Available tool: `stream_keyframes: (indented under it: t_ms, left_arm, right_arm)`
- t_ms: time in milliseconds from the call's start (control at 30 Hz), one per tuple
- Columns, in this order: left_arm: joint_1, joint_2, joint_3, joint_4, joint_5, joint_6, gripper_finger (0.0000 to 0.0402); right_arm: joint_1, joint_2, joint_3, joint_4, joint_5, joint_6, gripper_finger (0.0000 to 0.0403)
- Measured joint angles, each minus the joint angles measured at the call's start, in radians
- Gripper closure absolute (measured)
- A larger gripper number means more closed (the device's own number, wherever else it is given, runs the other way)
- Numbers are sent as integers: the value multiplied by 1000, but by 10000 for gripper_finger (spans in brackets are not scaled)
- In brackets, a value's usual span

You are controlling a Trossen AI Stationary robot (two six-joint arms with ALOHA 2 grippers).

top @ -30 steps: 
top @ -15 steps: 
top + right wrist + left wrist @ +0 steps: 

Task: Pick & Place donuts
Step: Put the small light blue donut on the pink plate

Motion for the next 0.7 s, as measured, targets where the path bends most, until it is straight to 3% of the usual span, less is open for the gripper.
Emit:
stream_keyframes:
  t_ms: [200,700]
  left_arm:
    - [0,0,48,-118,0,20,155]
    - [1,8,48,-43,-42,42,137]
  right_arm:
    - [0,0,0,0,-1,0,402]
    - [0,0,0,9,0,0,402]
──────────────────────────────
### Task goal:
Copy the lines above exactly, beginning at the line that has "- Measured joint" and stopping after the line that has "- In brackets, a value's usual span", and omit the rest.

### Problem solution:
- Measured joint angles, each minus the joint angles measured at the call's start, in radians
- Gripper closure absolute (measured)
- A larger gripper number means more closed (the device's own number, wherever else it is given, runs the other way)
- Numbers are sent as integers: the value multiplied by 1000, but by 10000 for gripper_finger (spans in brackets are not scaled)
- In brackets, a value's usual span

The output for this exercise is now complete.